Pote era um aparente oásis entre tantas dificuldades, tal a fineza da sua técnica. Encontrou espaço, sabe-se lá como, entre o mar de pernas encarnadas já nos primeiro minutos da 2ª parte, rematando de pé direito ao poste. Do lado de lá, a Schjelderup era dada demasiada liberdade, com o norueguês a criar perigo aos 52’, quando uma péssima receção de Ivanovic se transformou, lavoisieramente, numa excelente assistência. O remate foi bem travado por Rui Silva.

A necessitar de fazer algo para não perder o jogo, Rui Borges lançou Debast e Vagiannidis, depois tirou Pote, a apresentar alguns sinais de desgaste mas, ainda assim, o mais perigoso do Sporting. A aposta em Debast e nos seus pés surtiria efeito: foi do belga que partiu o cruzamento perfeito que surpreendeu as costas da demasiado alinhada defesa do Benfica, com a entrada levitante de Morita, em cima de Dedic, a dar o empate ao Sporting.

Seria então a vez de Mourinho, até então confortável, mexer, renovando toda a frente de ataque com a entrada de Pavlidis, Rafa e Lukebakio. António Silva iria também no pack, para substituir o lesionado Tomás Araújo. Numa fase crítica de um jogo que ninguém se podia dar ao luxo de perder - mas que também tinham de ganhar -, o Benfica embalou aqui para novo ímpeto. Barreiro ainda estará a questionar-se como desperdiçou, aos 82’, a trivela perfeita que Lukebakio lhe ofereceu e que encontrou o luxemburguês esquecido na esquerda.

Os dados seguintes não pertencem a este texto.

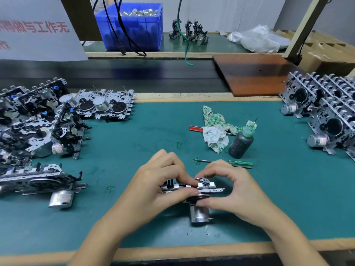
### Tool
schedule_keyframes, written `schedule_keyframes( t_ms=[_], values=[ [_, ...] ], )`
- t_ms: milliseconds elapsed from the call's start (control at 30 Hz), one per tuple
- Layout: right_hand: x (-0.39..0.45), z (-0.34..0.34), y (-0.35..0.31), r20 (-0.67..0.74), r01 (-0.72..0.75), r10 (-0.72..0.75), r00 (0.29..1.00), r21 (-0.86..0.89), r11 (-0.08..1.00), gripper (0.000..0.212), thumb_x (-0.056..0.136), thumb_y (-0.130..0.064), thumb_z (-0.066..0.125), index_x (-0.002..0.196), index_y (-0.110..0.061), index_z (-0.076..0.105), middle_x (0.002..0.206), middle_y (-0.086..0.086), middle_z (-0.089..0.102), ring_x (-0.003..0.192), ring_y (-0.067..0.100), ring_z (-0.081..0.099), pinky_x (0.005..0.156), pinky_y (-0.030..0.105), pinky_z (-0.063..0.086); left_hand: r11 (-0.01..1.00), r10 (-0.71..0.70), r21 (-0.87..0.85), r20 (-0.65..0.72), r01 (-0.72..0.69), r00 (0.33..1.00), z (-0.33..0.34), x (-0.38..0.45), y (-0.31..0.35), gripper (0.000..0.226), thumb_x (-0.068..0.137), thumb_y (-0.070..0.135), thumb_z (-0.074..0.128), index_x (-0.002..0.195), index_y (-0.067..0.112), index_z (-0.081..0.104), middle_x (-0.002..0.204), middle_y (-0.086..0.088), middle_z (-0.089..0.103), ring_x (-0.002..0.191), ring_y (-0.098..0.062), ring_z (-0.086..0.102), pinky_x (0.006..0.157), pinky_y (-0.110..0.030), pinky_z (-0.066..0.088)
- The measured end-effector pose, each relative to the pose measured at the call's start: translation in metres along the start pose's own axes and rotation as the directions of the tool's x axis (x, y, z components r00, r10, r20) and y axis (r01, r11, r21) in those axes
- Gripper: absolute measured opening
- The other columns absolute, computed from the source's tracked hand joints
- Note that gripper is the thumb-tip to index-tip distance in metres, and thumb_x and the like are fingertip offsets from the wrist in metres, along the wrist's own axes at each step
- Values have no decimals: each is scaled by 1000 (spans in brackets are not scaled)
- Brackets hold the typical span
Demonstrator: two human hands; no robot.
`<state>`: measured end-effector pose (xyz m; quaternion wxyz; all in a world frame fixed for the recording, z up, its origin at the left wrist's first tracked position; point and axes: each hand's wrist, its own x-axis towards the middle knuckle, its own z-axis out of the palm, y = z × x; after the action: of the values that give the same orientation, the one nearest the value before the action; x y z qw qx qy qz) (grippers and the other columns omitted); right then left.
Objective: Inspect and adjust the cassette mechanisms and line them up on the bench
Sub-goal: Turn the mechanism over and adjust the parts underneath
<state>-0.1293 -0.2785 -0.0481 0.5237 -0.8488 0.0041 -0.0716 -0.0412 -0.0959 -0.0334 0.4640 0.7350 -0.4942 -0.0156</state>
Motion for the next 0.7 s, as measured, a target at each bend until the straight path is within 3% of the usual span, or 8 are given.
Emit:
schedule_keyframes(
  t_ms=[167,300,500,600,700],
  values=[
    [-2,3,1,-14,18,-18,1000,41,999,33,54,-39,82,85,-39,71,89,-14,64,90,11,60,82,14,42,1000,-5,-8,-16,5,1000,1,-1,-1,9,82,36,66,83,29,71,75,13,50,74,-1,43,68,-11,32],
    [2,0,2,-10,16,-15,1000,21,1000,34,53,-31,85,84,-37,73,87,-10,65,90,13,61,84,22,45,1000,24,8,-14,-24,1000,2,0,-1,10,82,33,67,82,24,72,73,16,49,73,-2,42,67,-12,31],
    [-2,4,2,-37,24,-23,999,34,999,31,57,-29,82,84,-36,69,86,-13,66,87,13,61,81,19,45,999,20,28,-20,-19,1000,1,1,-1,14,83,33,65,81,21,72,73,18,49,73,0,41,68,-11,30],
    [-6,2,-2,-9,42,-42,999,-68,997,33,60,-44,78,91,-41,65,95,-20,64,94,7,59,82,12,41,1000,16,14,-27,-15,1000,2,1,-1,11,83,33,66,82,24,72,71,14,52,73,-3,43,68,-12,32],
    [-15,-5,4,-60,97,-124,990,-342,935,44,68,-58,65,107,-38,62,103,-24,60,103,-2,54,88,12,38,1000,9,11,-33,-9,999,2,-1,-2,9,82,34,67,82,26,71,72,13,53,73,-5,44,68,-13,33]
  ],
)
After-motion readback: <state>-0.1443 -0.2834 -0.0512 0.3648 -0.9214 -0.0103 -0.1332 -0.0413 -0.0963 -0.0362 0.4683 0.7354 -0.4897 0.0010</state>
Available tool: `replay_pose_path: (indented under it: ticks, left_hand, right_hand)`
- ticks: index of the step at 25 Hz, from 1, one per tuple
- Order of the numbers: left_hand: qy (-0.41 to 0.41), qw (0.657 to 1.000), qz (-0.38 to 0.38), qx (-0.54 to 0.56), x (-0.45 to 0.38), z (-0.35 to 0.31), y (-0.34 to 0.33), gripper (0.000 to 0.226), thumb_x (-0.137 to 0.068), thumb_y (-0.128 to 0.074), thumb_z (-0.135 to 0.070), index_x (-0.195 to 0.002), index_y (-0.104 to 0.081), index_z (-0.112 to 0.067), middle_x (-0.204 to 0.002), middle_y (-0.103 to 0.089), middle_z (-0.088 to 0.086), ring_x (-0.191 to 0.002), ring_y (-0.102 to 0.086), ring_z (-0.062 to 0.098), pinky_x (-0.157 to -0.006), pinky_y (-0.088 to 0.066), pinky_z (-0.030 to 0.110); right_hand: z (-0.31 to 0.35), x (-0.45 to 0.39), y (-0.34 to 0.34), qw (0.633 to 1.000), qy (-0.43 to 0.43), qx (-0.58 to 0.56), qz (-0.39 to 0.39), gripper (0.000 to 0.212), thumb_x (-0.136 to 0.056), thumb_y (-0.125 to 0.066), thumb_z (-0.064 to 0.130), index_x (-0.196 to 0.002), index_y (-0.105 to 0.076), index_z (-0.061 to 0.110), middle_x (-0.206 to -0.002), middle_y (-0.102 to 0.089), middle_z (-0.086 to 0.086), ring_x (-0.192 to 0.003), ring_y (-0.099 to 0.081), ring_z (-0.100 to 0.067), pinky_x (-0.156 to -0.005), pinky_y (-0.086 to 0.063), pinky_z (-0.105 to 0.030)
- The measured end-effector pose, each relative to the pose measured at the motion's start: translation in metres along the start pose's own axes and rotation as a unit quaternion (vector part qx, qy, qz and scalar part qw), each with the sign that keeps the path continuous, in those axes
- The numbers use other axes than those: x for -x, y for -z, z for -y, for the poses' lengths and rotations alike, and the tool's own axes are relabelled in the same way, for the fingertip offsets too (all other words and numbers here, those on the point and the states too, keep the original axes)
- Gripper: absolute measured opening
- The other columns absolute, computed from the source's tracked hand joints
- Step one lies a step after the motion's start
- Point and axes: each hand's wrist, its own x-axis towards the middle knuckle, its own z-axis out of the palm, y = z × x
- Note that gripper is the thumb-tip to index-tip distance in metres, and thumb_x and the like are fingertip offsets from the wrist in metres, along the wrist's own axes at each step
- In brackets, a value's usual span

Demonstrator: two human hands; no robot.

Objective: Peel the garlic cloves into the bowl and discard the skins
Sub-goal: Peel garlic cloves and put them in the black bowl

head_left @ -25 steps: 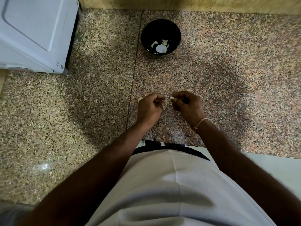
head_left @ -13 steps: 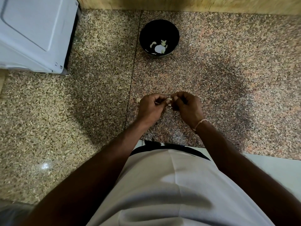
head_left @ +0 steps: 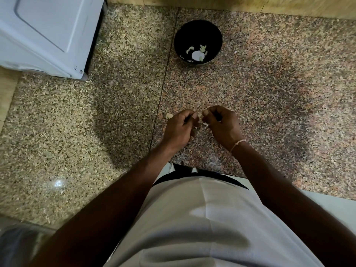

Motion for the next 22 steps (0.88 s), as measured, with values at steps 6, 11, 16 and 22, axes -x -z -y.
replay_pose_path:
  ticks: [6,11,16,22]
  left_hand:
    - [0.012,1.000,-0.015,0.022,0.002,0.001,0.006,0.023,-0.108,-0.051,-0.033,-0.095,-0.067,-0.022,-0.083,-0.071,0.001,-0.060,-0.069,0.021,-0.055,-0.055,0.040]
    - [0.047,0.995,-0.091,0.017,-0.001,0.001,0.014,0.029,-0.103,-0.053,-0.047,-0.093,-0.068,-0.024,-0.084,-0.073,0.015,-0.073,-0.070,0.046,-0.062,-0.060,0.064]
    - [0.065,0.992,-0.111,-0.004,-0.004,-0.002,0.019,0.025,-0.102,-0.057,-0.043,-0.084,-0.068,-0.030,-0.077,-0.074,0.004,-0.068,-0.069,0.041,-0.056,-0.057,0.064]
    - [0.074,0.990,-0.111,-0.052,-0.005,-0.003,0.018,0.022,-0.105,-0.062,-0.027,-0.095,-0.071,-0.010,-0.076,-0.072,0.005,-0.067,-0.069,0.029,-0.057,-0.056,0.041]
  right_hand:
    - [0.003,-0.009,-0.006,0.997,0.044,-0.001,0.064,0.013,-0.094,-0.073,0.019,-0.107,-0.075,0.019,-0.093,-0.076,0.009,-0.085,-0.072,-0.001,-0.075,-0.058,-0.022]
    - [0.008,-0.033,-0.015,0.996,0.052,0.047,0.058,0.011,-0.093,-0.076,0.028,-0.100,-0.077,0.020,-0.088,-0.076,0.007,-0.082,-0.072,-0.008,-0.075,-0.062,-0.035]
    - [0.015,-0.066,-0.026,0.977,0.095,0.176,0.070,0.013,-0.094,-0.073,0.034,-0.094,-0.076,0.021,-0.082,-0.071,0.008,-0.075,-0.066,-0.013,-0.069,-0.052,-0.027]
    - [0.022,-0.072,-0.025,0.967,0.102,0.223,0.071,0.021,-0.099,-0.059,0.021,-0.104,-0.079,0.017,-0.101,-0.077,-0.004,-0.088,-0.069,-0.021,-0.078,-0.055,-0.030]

Mas foi precisamente nesse espaço que Barreiro seria essencial para a vitória do Benfica.

Já depois de novo período de maior preponderância do Sporting, num jogo nunca controlado por qualquer uma das equipas e sempre de grande emoção - o que tem sido raro em clássicos e dérbis -, um grande momento do corredor central do Benfica, numa sequência de passes entre Aursnes, Richard Ríos e Barreiro, deixou Rafa isolado perante Rui Silva. Mesmo pressionado, o antigo internacional português conseguiu rematar, já em queda, definindo ali mesmo o resultado do encontro e uma mudança na tabela. O Benfica é agora 2º na I Liga, ainda que com mais um jogo que os leões, que só acertam calendário no dia 29, frente ao Tondela. E agora bem mais pressionados.

Em tempos, Rui Borges afirmou que não seriam os jogos grandes, onde o seu score vai sofrendo, a definir o campeonato. O Sporting terminará esta liga sem ganhar qualquer jogo a FC Porto, Benfica e SC Braga. Talvez queria rever a sua posição.